• Cours sur le texte de Bergson, Le rire

    Bergson, Le rire

     

    Cours sous la forme d’un commentaire de texte

     

    « Enfin, pour tout dire, nous ne voyons pas les choses mêmes; nous nous bornons, le plus souvent, à lire des étiquettes collées sur elles. Cette tendance, issue du besoin, s’est encore accentuée sous l’influence du langage. Car les mots (à l’exception des noms propres) désignent des genres. Le mot, qui ne note de la chose que sa fonction la plus commune et son aspect banal, s’insinue entre elle et nous, et en masquerait la forme à nos yeux si cette forme ne se dissimulait déjà derrière les besoins qui ont créé le mot lui-même. Et ce ne sont pas seulement les objets extérieurs, ce sont aussi nos propres états d’âme qui se dérobent à nous dans ce qu’ils ont d’ de personnel, d’originellement vécu. Quand nous éprouvons de l’amour ou de la haine, quand nous nous sentons joyeux ou tristes, est-ce bien notre sentiment lui-même qui arrive à notre conscience avec les mille nuances fugitives et les mille résonances profondes qui en font quelque chose d’absolument nôtre ? Nous serions alors tous romanciers, tous poètes, tous musiciens. Mais le plus souvent, nous n’apercevons de notre état d’âme que son déploiement extérieur. Nous ne saisissons de nos sentiments que leur aspect impersonnel, celui que le langage a pu noter une fois pour toutes parce qu’il est à peu près le même, dans les mêmes conditions, pour tous les hommes. Ainsi, jusque dans notre propre individu, l’individualité nous échappe. Nous nous mouvons parmi des généralités et des symboles, comme en un champ clos où notre force se mesure utilement avec d’autres forces; et fascinés par l’action, attirés par elle, pour notre plus grand bien, sur le terrain qu’elle s’est choisi, nous vivons dans une zone mitoyenne entre les choses et nous, extérieurement aux choses, extérieurement aussi à nous-mêmes.

     

    Mais de loin en loin, par distraction, la nature suscite des âmes plus détachées de la vie. Je ne parle pas de ce détachement voulu, raisonné, systématique, qui est œuvre de réflexion et de philosophie. Je parle d’un détachement naturel, inné à la structure du sens ou de la conscience, et qui se manifeste tout de suite par une manière virginale, en quelque sorte, de voir, d’entendre ou de penser. Si ce détachement était complet, si l’âme n’adhérait plus à l’action par aucune de ses perceptions, elle serait l’âme d’un artiste comme le monde n’en a point vu encore. Elle excellerait dans tous les arts… »

     

    Henri Bergson, Le rire. Chapitre III, I.

     

     

    Le cours et le commentaire :

     

        A la question « l’expérience nous met-elle en contact directement avec la réalité ? », nombreux sont ceux et celles qui répondent par l’affirmative considérant les informations données par l’expérience comme autant d’évidences, allant jusqu’à refuser qu’on puisse interroger la légitimité de l’approche purement empirique. Il n’est pas rare ainsi d’entendre déclarer avec force : « j’y étais !», autrement dit « seuls ceux qui ont vu, entendu ou perçu un fait peuvent prétendre en parler ».

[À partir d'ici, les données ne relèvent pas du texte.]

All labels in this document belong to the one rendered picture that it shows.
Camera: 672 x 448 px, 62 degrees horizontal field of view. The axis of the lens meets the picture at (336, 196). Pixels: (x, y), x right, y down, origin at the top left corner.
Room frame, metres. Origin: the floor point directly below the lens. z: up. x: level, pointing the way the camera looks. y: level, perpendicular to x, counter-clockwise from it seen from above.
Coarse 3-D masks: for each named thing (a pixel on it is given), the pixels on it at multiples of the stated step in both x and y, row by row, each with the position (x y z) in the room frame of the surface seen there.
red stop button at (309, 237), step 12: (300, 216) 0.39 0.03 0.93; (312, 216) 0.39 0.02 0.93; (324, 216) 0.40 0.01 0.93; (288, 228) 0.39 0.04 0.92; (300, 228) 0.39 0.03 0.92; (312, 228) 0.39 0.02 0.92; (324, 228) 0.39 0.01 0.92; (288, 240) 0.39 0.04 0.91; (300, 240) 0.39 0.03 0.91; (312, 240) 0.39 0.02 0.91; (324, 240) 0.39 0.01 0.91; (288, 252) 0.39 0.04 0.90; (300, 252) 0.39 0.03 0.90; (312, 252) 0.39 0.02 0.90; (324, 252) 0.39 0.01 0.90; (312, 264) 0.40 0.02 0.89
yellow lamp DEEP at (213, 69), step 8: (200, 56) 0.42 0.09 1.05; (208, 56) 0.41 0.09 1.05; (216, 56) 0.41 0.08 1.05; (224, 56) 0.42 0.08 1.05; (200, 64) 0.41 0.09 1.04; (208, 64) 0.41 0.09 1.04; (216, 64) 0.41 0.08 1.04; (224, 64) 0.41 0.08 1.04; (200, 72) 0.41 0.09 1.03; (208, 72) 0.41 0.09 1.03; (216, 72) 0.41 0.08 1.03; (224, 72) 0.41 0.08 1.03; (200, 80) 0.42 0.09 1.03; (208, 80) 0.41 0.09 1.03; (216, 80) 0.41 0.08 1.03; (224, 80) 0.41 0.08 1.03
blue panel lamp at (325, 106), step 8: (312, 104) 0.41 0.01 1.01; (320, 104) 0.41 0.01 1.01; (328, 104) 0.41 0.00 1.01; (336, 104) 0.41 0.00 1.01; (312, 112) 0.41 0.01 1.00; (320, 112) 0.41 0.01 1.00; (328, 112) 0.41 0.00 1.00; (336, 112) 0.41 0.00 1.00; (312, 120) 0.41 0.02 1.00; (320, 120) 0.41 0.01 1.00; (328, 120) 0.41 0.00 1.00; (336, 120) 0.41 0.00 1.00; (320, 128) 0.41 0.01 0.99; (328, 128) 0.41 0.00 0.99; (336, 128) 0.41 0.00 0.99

         Contrairement à ce qu’affirme cette opinion fort répandue, selon laquelle l’expérience nous met en contact direct avec la réalité, le philosophe français Henri Bergson écrit dans son œuvre intitulé Le rire : « nous ne voyons pas les choses mêmes, nous nous bornons, le plus souvent à lire des étiquettes collées sur elles ». D’où vient cette cécité ? Quelles sont ces « étiquettes » à laquelle se borne notre perception du réel ? Faut-il nécessairement nous méfier des sens et de l’expérience immédiate ? Pour répondre à ces questions, Henri Bergson propose une analyse du fonctionnement de notre perception ordinaire. Car ce sont bien l’expérience et la perception ordinaires, celles que l’on fait « le plus souvent », qui posent problème. Le problème est de taille puisque c’est sur elles que nous fondons notre appréciation de ce qui est réel et de ce qui ne l’est pas et que nous rejetons souvent les discours, les raisonnements ou les pratiques qui s’en éloignent. Raison suffisante pour nous poser la question : que percevons-nous du réel « le plus souvent » ?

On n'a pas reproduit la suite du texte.